Albara merasa jantungnya berpacu lebih cepat, terlebih saat tangan Aldara menyentuh kepalanya dengan lembut. Dalam keadaan seperti ini, ia merasakan sesuatu yang bergejolak dalam dirinya.
"Kakak gue gak setuju kalau gue ikut acara itu," ucap Aldara di sela-sela makan mereka. Meski ia tahu bahwa suasana saat ini sedikit tidak tepat untuk mengungkapkannya, tapi ia yakin bahwa Bara akan menjadi pendengar yang baik untuknya.
Di sisi lain, Albara mengangkat wajahnya dan menatap gadis di depannya. Matanya tak bisa lepas dari sosok Aldara yang sedang menikmati nasi goreng pesanannya. Meskipun tak tergolong wanita anggun, namun entah mengapa Aldara sanggup menyantap nasi goreng pinggir jalan dengan cara yang begitu anggun dan elegan. Albara tersadar dan menggelengkan kepalanya, mengusir pikiran tentang gadis itu.
"Mungkin kakak lo melarang hal itu demi kebaikanmu juga," ujar Albara.
"Diet gue," sahut Aldara singkat.
"Kalau itu memang masalahnya, gue juga punya kakak perempuan, jadi gue tahu gimana perasaan kakak lo. Seperti yang selalu gue bilang, cara diet lo itu secara tidak langsung menyakiti diri Lo sendiri."
Aldara menunduk, ia sedikit mengacak-acak nasi goreng di piringnya. "Jadi, gue yang salah ya?"

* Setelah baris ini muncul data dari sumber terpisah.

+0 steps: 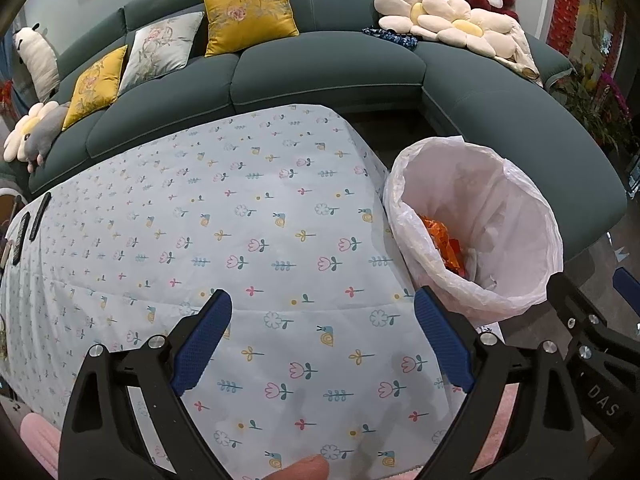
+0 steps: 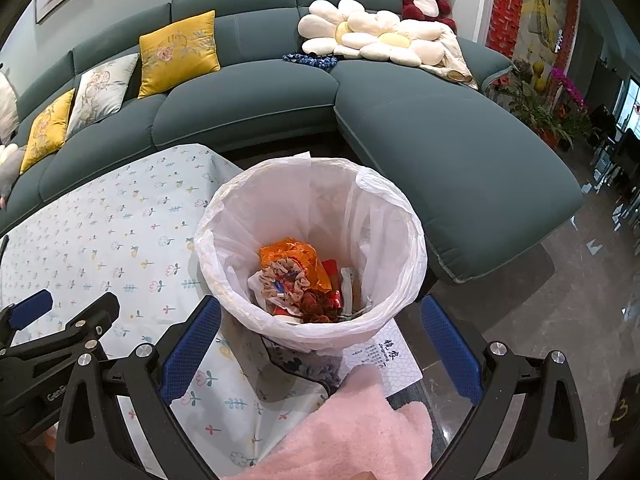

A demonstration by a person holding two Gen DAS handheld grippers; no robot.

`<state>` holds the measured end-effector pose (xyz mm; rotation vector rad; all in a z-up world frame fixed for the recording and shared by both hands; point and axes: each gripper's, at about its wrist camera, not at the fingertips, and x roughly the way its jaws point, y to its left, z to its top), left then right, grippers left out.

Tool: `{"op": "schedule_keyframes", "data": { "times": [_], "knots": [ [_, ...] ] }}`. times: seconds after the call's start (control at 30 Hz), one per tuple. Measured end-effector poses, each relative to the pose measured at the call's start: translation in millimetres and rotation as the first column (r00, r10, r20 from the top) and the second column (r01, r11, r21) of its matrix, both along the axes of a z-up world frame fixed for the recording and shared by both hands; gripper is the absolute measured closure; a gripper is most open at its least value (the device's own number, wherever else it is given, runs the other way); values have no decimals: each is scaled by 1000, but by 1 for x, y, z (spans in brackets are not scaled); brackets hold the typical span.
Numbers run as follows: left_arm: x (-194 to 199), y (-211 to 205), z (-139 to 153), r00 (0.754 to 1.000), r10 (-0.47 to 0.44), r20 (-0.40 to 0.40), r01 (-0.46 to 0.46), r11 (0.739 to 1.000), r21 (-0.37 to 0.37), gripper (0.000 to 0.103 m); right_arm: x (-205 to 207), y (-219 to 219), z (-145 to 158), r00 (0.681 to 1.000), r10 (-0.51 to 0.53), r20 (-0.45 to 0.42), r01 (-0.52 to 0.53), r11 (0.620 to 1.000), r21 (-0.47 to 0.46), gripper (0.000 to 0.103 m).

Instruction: Collect trash

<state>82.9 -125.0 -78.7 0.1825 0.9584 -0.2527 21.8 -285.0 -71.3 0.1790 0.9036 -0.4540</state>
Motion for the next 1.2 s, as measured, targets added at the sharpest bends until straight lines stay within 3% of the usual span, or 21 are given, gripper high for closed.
{"op": "schedule_keyframes", "data": {
  "times": [1.2],
  "knots": [
    [-4, -1, -1, 1000, 3, 10, -3, 1000, 27, 16, -4, 2, -8, 1000, -8, -10, 8, 1000, -2, 7]
  ]
}}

"Ikut acara itu dan jadi model enggak ada yang salah. Tapi, cara lo mempersiapkan diri untuk acara itu dengan diet ekstrim, mungkin itulah yang membuat kakak Lo tidak setuju. Coba deh ubah caranya, mungkin hal itu bisa membuat kakak Lo setuju nantinya," saran Albara dengan nada lembut, berusaha menghibur Aldara.

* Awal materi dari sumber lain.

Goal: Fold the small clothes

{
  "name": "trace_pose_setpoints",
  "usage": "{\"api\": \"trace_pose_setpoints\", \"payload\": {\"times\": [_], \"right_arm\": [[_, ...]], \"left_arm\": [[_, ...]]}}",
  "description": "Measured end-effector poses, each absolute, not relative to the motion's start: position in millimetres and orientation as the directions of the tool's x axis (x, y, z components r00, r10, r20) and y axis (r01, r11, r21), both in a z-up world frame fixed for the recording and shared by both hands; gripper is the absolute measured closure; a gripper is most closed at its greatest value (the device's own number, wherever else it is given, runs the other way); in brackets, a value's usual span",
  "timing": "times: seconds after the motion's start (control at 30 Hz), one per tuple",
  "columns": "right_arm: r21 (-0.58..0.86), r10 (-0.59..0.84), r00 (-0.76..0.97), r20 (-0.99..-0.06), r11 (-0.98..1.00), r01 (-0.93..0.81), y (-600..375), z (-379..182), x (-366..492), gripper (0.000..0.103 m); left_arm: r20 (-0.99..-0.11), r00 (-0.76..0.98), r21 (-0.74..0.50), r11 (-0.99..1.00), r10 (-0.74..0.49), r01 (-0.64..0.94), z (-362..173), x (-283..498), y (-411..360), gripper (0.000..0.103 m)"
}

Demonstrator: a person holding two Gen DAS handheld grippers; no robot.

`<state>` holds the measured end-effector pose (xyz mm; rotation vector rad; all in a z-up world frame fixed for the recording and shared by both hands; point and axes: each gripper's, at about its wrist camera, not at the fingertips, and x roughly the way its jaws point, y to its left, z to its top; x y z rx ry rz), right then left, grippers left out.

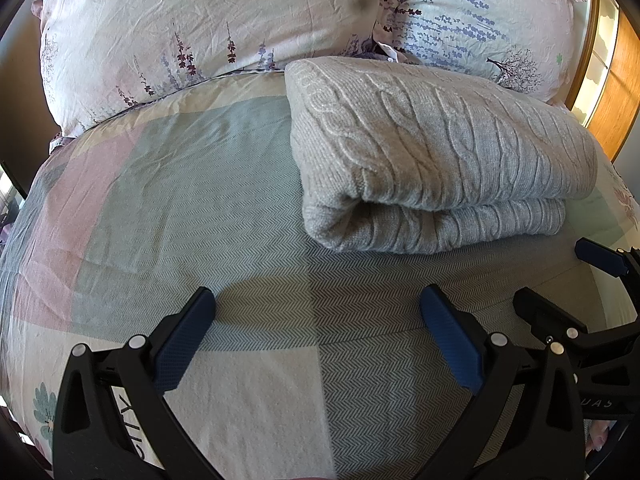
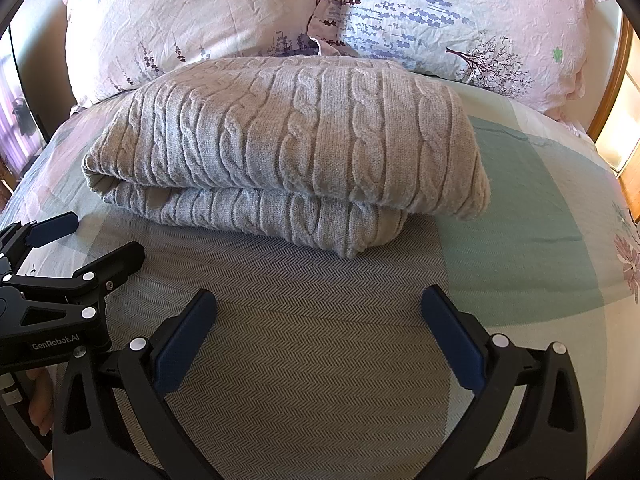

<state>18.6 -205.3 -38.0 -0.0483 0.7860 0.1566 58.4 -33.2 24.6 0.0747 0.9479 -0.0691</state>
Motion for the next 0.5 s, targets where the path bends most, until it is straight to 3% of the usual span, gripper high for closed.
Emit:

Aldara mengigit bibir bawahnya.
"Gue tau,kalau gue orang baru yang masuk dalam kehidupan Lo,kita Deket juga bukan berawal dari hal baik.Tapi setelah kenal Lo gue tau kalau Lo punya kepercayaan diri yang tinggi."
"Percaya diri?"
"Ya,selama ini Lo selalu percaya diri bicara sama gue yang punya titel buruk.Percaya diri yang Lo punya juga harus Lo terapin dalam fisik,Lo itu sempurna Aldara."
Aldara menatap laki-laki itu.Tapi itu hal yang berbeda,jelas dia percaya diri dihadapan laki-laki itu karena ia tau kemampuannya lebih dari laki-laki itu.
"Selama ini Lo diet hanya dari apa yang masuk kedalam tubuh Lo kan? Kenapa gak coba secara fisik,kayak olahraga gitu."
Aldara menghela napas,di rumah ia juga sering melakukan hal berbau fisik dengan kakaknya.Tapi hak itu justru memperlihatkan kemampuannya yang selalu ia sembunyikan selama ini.
"Kebetukan Tante gue punya pilates,Lo mau gabung?"
Aldara menggeleng."Gue terlalu lemah,buat lakuin hal itu."
"Lo lemah karena asupan makanan Lo kurang,setelah Lo perbaiki pola makan Lo,gue yakin Lo gak akan selemah itu."
"Gue gak mau."
Albara menghela napas."Yaudah,sekarang abisin dulu makanan Lo."